Atezolizumab + Pertuzumab + Trastuzumab In CNS Mets In BC

Pathologically confirmed HER2-positive MBC by local laboratory with the following requirements: HER2 overexpressed or amplified (immunohistochemistry of 3+ or HER2 gene amplification by in situ hybridization with a ratio of HER2-gene signals to centromere 17 signals ≥ 2.0 or average HER2 copy number ≥ 6.0 signals/cells).

At least one measurable CNS metastasis, defined as ≥ 10 mm in at least one dimension

Unequivocal evidence of new and/or progressive brain metastases, and at least one of the following scenarios:

• Treated with SRS or surgery with residual un-treated lesions remaining. Such participants are eligible for immediate enrollment on this study providing that at least one untreated lesion is measurable
• Participants who have had prior WBRT and/or SRS and then whose lesions have subsequently progressed are also eligible. In this case, lesions which have been treated with SRS may be considered as target lesions if there is unequivocal evidence, in the opinion of the treating physician, of progression following SRS.
• Participants who have not previously been treated with cranial radiation (e.g., WBRT or SRS) are eligible to enter the study, but such participants must be asymptomatic from their CNS metastases and not requiring corticosteroids for symptom control.
• Both participants who present with systemic stable/absent or progressive disease are eligible to this trial, as long as they fulfill one of the above criteria.

Eastern Cooperative Oncology Group (ECOG) Performance Status of 0 or 1.

Left ventricular ejection fraction (LVEF) ≥ 50% by echocardiogram (echo) or multigated acquisition (MUGA) scan within 28 days before day 1 of study.

Stable dose of dexamethasone 2mg or less for at least 7 days prior to initiation of treatment

Concurrent administration of other anti-cancer therapy during the course of this study is not allowed. Note that concurrent use of supportive care medications (e.g. anti-resorptive agents, pain medications) is allowed.

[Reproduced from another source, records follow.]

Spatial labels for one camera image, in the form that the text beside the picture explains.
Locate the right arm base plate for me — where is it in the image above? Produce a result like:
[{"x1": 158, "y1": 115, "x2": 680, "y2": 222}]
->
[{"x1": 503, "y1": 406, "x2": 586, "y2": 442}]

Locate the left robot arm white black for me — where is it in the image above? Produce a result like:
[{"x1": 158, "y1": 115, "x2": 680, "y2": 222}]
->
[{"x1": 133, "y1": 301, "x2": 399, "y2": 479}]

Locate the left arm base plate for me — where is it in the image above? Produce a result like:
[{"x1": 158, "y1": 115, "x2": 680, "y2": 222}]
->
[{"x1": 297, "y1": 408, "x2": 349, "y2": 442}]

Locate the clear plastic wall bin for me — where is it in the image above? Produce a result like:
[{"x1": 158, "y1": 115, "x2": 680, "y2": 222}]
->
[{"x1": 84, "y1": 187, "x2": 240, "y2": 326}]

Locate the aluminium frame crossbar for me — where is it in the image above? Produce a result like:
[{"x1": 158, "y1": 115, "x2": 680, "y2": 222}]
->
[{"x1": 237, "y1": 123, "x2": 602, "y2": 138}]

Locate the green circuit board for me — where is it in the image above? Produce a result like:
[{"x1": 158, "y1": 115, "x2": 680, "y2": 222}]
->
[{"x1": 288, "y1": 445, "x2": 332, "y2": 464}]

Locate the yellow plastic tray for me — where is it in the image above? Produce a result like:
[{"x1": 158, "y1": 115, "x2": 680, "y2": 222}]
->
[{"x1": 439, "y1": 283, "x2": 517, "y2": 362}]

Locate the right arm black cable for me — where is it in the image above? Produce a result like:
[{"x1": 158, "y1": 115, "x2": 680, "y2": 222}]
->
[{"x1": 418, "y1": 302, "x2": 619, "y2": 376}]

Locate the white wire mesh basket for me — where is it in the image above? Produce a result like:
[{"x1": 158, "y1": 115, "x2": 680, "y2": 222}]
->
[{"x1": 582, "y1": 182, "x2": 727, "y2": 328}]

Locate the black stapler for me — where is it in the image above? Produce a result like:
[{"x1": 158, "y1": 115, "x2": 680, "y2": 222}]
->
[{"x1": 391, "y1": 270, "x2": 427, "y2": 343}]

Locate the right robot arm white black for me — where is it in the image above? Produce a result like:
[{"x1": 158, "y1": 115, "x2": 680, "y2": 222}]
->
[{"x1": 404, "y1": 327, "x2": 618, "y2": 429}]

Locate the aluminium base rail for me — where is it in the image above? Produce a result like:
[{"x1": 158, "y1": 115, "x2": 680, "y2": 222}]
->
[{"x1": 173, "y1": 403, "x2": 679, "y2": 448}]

The subject is 18 years old.

Participants must have normal organ and marrow function as defined below:

• absolute neutrophil count ≥1,000/μl
• platelets ≥75,000/μl
• hemoglobin ≥9 g/dL
• total bilirubin ≤1.5mg/dL (upper limit of normal) except subject with documented Gilbert's syndrome (≤5 x ULN) or liver metastasis, who must have a baseline total bilirubin ≤3.0 mg/dL;
• AST(SGOT)/ALT(SGPT) ≤ 2.5 × institutional ULN ≤ 5.0 × institutional ULN for patients with documented liver metastases.
• albumin >2.5mg/dL
• serum creatinine ≤ 1.5 mg/dL (or glomerular filtration rate ≥ 60 ml/min as determined by the Cockcroft-Gault equation)

Female subjects of childbearing potential must have a negative serum or urine pregnancy test within 8 days of initiating protocol therapy.

The effects of atezolizumab on the developing human fetus are unknown and radiotherapy has known teratogenic effects so women of child-bearing potential and men must agree to use adequate contraception (barrier method of birth control; abstinence) prior to study entry and for the duration of study participation and 4 months after completion of atezolizumab administration.

The subject is capable of understanding and complying with the protocol and has signed the informed consent document.